It all starts with an idea. Maybe something can be done simply better, more economically, or maybe it is possible to achieve a more pleasing aesthetic result. In any case, there is a need for a new take on a particular idea. 2. Preliminary Design. calculations, that used to take enormous amounts of time during the days of paper and pencil, are much easier to perform, and results of hull form adjustments can be evaluated instantly. We use MULTISURF /SURFACEWORKS( partner to SOLIDWORKS), the leading parametric marine design software, based on relational geometry. A realistic looking rendering can be produced at this time to help visualize and judge the mechanics and aesthetics of the future vessel. 3. Detailed Design. By now, most of the options have been briefly considered, some accepted, some rejected, for various reasons - cost, availability of materials, time constraints, etc. Now is the time for adjusting and tweaking of the details. MULTISURF is based on relational geometry, which means that changes can be easily done to the completed model. After final adjustments are completed, appropriate data is extracted from the model, depending on the material and method of construction. 4. Construction Data. In case of metal boats, all the parts of the boat, have to be flattened out to enable a transfer onto a sheet of material. There can easily be 50 to a 100 individual parts, in even a relatively simple 20ft. At this point the software of choice is Microstation, a powerful 3D and 2D modelling and drafting tool, a functional equivalent of popular AutoCAD. Microstation has its own drawing format called dgn, but it can read and write AutoCAD dwg files. All the parts are now "nested" onto a range of sheets of various alloy grades, sizes and thicknesses. There are software packages capable of automatic nesting, however, we find that there is still no substitute for a human eye, when it comes to utilizing the available material efficiently. Our nesting is done in Microstation - "by hand", to get the most out of the available material. At this point, after the nesting is complete, a list of material can be created, to be sent out for quotes from suppliers and shops that will CNC cut the individual parts out, and form certain elements( like flanges), depending on the particulars of the individual design. 5. CNC Cut and Formed Parts.
Each individual part has its own number, etched onto it, to eliminate the possibility of a mix up. These numbers are referenced in the assembly drawings.
Intersections and lines along which parts meet, in a complete boat, are etched onto the parts, to facilitate construction.
In case of parts designed to be break press formed( flanges, etc.), the break lines and break details are etched onto the parts.

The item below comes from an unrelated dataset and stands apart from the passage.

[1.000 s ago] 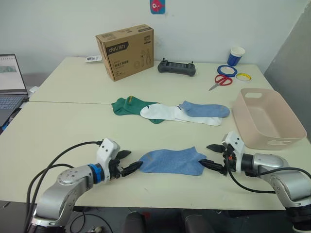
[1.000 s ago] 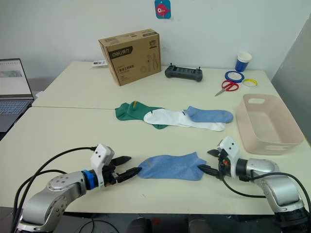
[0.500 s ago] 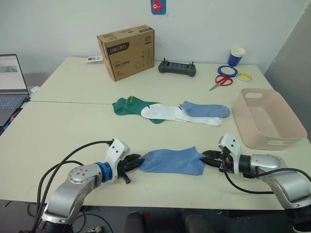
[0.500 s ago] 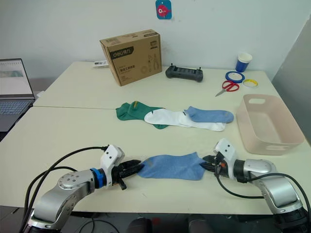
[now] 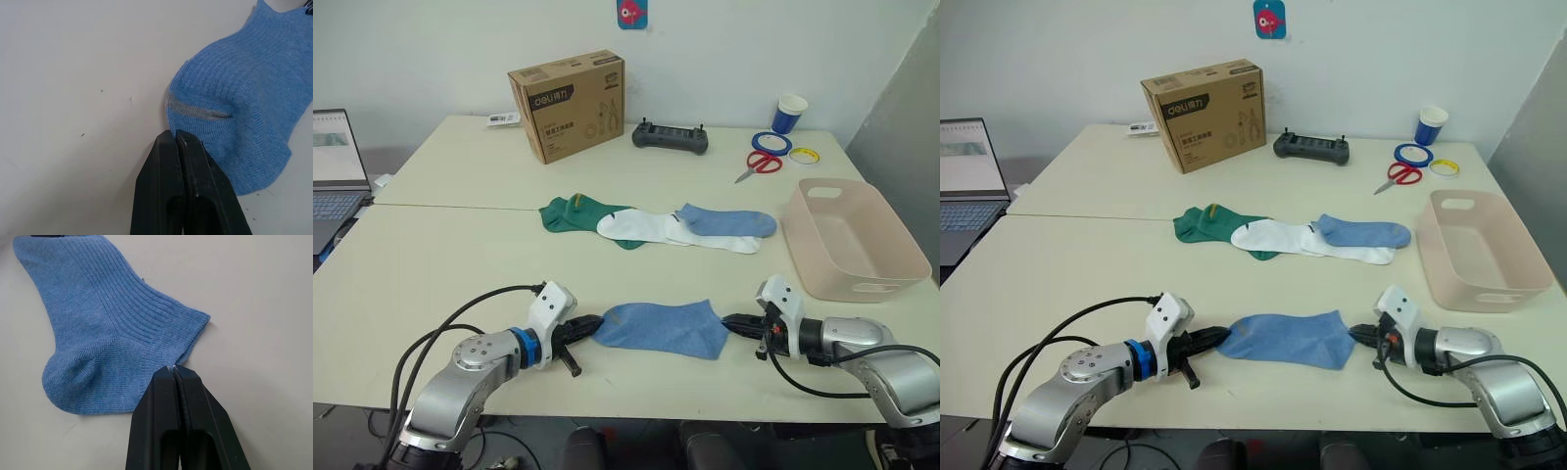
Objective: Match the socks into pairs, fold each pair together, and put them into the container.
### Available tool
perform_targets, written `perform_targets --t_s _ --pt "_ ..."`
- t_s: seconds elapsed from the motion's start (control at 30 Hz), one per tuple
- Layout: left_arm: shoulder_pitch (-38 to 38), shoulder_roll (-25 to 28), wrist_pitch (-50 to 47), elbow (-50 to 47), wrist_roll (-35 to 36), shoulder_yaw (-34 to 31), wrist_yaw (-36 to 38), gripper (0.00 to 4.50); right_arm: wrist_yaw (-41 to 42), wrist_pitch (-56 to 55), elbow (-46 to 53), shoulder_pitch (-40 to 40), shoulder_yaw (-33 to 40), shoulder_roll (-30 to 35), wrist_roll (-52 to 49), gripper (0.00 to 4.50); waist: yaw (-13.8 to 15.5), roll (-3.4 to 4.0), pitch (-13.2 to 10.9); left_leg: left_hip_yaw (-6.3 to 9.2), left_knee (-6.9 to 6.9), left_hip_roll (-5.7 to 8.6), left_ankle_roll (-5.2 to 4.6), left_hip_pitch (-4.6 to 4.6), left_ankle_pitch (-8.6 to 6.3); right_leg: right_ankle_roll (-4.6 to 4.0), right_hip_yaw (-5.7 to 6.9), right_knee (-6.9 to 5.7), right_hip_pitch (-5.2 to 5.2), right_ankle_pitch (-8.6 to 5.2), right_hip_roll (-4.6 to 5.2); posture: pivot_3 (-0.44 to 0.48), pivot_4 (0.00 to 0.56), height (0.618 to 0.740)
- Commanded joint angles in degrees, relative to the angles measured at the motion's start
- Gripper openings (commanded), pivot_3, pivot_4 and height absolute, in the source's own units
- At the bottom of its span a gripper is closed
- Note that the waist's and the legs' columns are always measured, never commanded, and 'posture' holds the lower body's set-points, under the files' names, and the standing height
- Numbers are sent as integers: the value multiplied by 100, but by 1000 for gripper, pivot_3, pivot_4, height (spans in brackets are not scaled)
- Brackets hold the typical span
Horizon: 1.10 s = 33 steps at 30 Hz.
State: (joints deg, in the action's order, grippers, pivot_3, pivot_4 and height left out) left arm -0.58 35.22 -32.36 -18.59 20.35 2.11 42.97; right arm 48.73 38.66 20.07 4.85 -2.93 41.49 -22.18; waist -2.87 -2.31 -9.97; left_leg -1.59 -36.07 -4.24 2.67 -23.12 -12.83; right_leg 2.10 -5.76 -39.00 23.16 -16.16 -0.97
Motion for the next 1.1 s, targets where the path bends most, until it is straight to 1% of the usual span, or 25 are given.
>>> perform_targets --t_s 0.03,0.17,0.23,0.27,0.47,0.73,1.1 --pt "-123 46 333 24 -124 40 101 0 77 -26 184 -94 268 145 -128 21 1 0 0 0 0 0 0 0 0 0 0 0 0 0 0 0 150 740" --pt "-178 77 482 137 -303 110 86 0 96 -67 157 -167 310 208 -109 21 -1 0 0 -1 0 0 0 0 0 0 -1 0 0 0 0 0 150 740" --pt "-160 201 752 198 -546 268 194 0 62 -159 83 -157 295 224 -17 21 -2 0 0 -1 0 0 0 0 0 0 -1 0 0 0 0 0 150 740" --pt "-165 182 800 224 -570 283 192 0 82 -227 42 -148 257 248 39 21 -2 0 0 0 0 0 0 0 0 0 -1 0 1 0 0 0 150 740" --pt "-223 36 575 92 -394 350 232 0 144 -412 -203 19 102 201 175 21 -10 0 0 -2 0 1 0 0 0 2 -2 0 0 1 1 0 150 740" --pt "-136 -101 394 -64 -458 400 50 0 456 -646 -689 153 95 392 295 21 1 0 0 -1 0 1 0 -1 0 3 -1 0 -1 1 1 0 150 740" --pt "-153 -218 128 -185 -404 457 -60 0 526 -818 -1004 393 -44 329 421 21 -1 0 0 -1 -2 3 0 0 0 6 -2 0 -3 4 1 0 150 740"
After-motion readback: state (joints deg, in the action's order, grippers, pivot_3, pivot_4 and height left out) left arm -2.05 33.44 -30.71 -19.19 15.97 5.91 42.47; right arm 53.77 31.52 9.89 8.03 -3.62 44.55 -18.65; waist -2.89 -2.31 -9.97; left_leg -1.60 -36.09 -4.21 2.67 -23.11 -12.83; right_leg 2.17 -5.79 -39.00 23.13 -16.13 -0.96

See example below. 6. Documents. 2D assembly drawings are created, as one of the last stages, to incorporate all the necessary details, vital to construction. Drawings are provided in pdf format, easy to print to scale at any reprographic store, or even at some larger office supplies stores. As an addition to technical drawings, we also provide a visual construction sequence, a series of 3D renderings, showing, step by step, the boat being completed out of individual parts. We believe this goes a long way in making the assembly process easier, and is much more readily understandable than "dry" technical 2D drawings alone. 7. Construction. If required, we can provide help arranging the material purchase and cutting, through a number of reputable suppliers and fabricating shops in Western Canada and the U.S. We can also recommend an experienced aluminum boat builder, if you prefer to have the metalwork completed by a well equipped, dedicated metal fabricator. If at all possible we will be happy to participate in the sea trials of the new vessel.